_Exercise instructions_
Identify each line below containing the string "named" and copy it.

_Dataset records_
━━━
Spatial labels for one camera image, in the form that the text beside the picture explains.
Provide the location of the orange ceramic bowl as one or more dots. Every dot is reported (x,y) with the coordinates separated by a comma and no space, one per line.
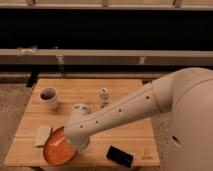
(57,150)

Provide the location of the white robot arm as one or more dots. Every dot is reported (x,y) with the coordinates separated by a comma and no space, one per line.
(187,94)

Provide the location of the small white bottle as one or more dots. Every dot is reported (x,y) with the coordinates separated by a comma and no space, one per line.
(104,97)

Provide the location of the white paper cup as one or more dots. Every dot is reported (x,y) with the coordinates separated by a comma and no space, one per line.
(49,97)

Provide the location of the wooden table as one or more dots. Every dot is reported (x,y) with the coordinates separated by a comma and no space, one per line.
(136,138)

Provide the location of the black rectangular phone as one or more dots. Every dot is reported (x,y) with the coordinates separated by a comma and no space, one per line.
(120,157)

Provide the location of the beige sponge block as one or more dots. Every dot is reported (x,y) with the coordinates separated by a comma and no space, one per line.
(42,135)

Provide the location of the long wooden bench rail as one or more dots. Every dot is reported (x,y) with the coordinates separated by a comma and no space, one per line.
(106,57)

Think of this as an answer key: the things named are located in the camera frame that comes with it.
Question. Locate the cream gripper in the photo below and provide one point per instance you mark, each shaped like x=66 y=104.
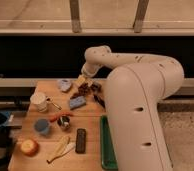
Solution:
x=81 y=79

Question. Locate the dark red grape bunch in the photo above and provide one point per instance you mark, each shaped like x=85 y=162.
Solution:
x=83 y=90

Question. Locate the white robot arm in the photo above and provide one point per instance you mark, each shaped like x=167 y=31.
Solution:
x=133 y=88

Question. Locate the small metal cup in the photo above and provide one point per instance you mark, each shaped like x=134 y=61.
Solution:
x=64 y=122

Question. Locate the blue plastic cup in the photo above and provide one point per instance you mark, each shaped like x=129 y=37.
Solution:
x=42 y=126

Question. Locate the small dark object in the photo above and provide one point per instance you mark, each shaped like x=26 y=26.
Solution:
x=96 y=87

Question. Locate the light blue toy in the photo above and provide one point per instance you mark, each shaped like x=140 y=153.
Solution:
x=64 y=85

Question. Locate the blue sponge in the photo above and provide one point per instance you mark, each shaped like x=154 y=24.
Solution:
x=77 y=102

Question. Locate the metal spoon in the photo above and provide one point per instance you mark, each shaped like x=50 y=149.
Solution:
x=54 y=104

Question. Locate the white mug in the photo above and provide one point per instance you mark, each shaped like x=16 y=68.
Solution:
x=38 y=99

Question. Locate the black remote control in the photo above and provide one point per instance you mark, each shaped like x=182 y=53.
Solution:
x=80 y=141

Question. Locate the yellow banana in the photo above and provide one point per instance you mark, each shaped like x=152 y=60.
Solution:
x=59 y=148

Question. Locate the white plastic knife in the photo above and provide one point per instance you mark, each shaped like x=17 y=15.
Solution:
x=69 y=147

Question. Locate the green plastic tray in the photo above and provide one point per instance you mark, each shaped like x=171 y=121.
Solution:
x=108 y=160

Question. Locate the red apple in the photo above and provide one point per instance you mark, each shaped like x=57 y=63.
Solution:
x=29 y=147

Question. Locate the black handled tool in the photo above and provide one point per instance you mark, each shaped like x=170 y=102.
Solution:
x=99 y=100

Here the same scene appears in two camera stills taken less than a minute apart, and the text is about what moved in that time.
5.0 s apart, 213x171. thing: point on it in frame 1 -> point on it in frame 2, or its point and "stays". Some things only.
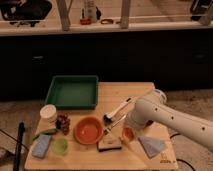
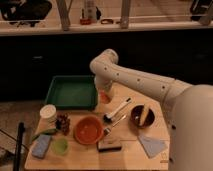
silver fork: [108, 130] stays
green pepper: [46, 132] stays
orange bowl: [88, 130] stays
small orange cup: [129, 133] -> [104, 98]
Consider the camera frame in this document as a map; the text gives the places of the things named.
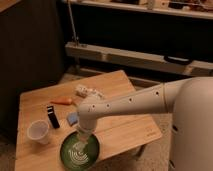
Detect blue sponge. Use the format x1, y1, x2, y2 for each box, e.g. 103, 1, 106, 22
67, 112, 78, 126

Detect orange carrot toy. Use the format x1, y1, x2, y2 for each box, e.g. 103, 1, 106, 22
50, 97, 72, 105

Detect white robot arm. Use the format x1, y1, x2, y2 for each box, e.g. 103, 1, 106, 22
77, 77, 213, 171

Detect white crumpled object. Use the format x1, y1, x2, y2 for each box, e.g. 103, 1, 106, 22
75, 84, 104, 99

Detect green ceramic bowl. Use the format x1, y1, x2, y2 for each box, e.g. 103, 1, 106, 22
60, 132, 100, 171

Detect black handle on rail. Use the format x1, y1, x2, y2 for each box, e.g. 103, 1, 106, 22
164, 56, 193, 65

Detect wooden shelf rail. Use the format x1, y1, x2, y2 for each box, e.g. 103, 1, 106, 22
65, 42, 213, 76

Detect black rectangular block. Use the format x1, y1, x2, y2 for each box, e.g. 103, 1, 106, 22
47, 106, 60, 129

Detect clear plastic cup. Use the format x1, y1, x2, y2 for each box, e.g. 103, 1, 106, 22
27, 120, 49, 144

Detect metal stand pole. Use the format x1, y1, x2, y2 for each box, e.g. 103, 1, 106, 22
━━━
_Output below_
Think of this as an answer key: the things named are located in the camera frame that comes with it.
Consider the camera frame in this document as a map; the text gives the places of the things named.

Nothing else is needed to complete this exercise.